ACTION ITEM:
For each line in the data below that has the word "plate", copy that line.

DATA PROVIDED:
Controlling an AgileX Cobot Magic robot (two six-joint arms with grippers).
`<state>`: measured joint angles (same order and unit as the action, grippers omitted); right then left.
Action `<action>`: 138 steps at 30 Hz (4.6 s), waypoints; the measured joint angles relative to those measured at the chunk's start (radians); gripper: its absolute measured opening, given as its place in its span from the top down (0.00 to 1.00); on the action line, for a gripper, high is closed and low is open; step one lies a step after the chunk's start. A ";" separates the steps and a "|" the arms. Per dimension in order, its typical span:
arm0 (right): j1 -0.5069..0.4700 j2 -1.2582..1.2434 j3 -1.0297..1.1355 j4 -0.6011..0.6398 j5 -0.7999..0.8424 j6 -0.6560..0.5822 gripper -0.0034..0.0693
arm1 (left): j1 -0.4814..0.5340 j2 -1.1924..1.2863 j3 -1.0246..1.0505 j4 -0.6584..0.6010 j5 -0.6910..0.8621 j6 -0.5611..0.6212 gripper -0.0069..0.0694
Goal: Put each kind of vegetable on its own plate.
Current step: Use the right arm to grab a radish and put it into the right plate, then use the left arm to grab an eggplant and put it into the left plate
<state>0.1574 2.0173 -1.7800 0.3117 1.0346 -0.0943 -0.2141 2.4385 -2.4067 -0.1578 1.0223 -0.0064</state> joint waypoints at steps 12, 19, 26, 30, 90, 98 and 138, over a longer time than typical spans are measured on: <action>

WRITTEN ANSWER:
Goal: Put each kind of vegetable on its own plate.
Current step: Use the right arm to grab a radish and put it into the right plate, then use the left arm to grab an eggplant and put it into the left plate

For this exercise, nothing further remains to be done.